Dana no se dio prisa. A su regreso, se encontró a Travis Boyette donde lo había dejado, sentado como un monje, haciendo entrechocar suavemente las yemas de la mano derecha y las de la izquierda, con el bastón negro de madera atravesado en las piernas y la mirada perdida en la pared del fondo. Tenía la cabeza totalmente rapada, una cabeza pequeña y lustrosa, de una redondez perfecta. Al darle la taza, Dana se preguntó de manera frívola si se habría quedado calvo a temprana edad o simplemente prefería el look rapado. En el lado izquierdo de su cuello mostraba un siniestro tatuaje.

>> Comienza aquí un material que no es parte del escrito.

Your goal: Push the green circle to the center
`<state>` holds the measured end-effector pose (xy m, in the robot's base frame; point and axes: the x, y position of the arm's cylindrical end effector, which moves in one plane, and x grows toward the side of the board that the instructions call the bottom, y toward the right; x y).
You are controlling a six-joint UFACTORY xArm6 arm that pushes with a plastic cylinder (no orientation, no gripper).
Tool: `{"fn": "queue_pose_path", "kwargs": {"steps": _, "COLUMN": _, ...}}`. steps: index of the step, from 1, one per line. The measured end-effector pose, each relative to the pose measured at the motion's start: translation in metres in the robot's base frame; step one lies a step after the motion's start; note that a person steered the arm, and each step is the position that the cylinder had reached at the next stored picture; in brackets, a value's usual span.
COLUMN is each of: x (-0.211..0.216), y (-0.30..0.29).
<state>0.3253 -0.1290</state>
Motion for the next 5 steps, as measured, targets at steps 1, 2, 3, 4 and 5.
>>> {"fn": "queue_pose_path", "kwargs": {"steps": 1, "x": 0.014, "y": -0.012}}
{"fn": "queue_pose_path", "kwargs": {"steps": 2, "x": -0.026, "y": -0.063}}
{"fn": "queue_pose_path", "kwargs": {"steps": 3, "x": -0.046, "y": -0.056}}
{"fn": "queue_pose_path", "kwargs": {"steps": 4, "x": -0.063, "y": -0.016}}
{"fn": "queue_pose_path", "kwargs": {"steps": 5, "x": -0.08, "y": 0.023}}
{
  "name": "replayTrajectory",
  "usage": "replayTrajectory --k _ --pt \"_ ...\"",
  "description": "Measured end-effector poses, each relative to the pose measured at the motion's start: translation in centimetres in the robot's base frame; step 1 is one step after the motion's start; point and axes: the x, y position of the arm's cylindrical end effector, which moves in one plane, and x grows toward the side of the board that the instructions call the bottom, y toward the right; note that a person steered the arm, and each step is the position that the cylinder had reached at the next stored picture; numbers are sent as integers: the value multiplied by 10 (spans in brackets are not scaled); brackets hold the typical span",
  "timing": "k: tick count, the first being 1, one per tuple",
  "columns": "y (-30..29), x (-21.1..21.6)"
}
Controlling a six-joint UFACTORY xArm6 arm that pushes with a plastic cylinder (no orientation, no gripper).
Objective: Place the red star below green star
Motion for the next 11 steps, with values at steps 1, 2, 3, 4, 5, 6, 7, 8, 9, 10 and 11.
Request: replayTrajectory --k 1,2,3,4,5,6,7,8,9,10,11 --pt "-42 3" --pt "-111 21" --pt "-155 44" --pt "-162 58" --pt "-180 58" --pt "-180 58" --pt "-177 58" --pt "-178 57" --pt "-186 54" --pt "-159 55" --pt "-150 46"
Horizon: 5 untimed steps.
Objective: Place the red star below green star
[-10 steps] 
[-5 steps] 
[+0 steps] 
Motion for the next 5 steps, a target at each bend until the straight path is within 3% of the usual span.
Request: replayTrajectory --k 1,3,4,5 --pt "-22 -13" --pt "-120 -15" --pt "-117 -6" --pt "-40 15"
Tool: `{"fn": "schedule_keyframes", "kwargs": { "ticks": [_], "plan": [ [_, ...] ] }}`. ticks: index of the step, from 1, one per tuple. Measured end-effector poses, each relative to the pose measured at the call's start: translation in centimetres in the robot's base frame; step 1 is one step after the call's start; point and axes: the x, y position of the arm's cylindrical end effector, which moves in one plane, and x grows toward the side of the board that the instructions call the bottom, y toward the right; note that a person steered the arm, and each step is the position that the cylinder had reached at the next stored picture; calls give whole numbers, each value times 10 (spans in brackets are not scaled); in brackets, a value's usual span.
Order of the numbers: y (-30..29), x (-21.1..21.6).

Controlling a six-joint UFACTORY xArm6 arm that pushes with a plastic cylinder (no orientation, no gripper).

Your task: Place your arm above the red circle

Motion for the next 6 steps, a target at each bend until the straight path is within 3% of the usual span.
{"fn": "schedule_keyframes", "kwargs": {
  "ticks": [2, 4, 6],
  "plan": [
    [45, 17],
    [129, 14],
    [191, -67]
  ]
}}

Él cogió el café y le dio las gracias. Dana volvió a su sitio, con la mesa entre ambos.
– ¿Es usted luterano? -preguntó, tomando otra vez el bolígrafo.
– Lo dudo. La verdad es que no soy nada. Nunca he visto la necesidad de pertenecer a una Iglesia.
– Pero ayer estuvo aquí. ¿Por qué?
Boyette cogió la taza con las dos manos y se la acercó a la barbilla, como un ratón que mordisqueara algo. Si tardaba diez segundos en responder a una simple pregunta sobre café, el tema de las creencias religiosas podía llevarle toda una hora. Bebió un sorbo y se pasó la lengua por los labios.
– ¿Cuánto tiempo cree que tardaré en poder ver al reverendo? -inquirió finalmente.
«Demasiado», pensó Dana, que ya no veía el momento de endosarle aquel asunto a su marido. Echó un vistazo al reloj de la pared.
– Estará al caer -dijo.
– ¿Sería posible que esperásemos sentados en silencio? -preguntó él con toda la educación del mundo.
Una vez asimilado el desaire, Dana decidió rápidamente que el silencio no era mala idea. Después se le reavivó la curiosidad.
– Sí, claro; solo una pregunta más. -Miró el cuestionario como si realmente necesitase una pregunta más-. ¿Cuánto tiempo ha estado en la cárcel?
– Media vida -dijo Boyette sin vacilar, dando la impresión de que se lo preguntaban cinco veces al día.
Dana escribió algo. Después se concentró en el teclado del ordenador y empezó a teclear, como si de pronto se le hubiera presentado un asunto urgente. En su correo electrónico para Keith ponía: «Aquí tengo a un ex presidiario que dice que necesita verte. Hasta entonces no se irá. Parece agradable. Se está tomando un café. Ve acortando. Si no se irá».
Cinco minutos más tarde se abrió la puerta del pastor, y por ella se deslizó una chica; se secaba los ojos, seguida por su ex prometido, que lograba estar al mismo tiempo ceñudo y sonriente. Ninguno de los dos le dijo nada a Dana. Tampoco se fijaron en Travis Boyette. Desaparecieron.